▶ Goal of the exercise
All lines holding the word "finger" should be located in the records and copied.

(Extracted records)
********
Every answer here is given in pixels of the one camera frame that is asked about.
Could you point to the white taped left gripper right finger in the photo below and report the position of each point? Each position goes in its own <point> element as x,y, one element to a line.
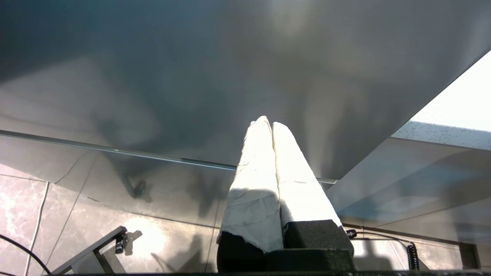
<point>299,184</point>

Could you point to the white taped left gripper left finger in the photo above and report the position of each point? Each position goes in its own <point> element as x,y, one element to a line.
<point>253,180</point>

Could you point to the grey base cabinet front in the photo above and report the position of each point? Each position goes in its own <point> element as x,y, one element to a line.
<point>414,180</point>

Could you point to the grey tall cabinet door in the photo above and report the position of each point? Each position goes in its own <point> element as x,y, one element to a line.
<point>172,76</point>

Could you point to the chrome cabinet trim strip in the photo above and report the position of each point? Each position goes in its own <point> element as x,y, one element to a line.
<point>115,148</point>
********
▶ Answer for this exercise
Could you point to the white taped left gripper right finger in the photo below and report the position of each point? Each position goes in its own <point> element as x,y, one element to a line.
Could you point to the white taped left gripper left finger in the photo above and report the position of each point? Each position goes in its own <point> element as x,y, one element to a line.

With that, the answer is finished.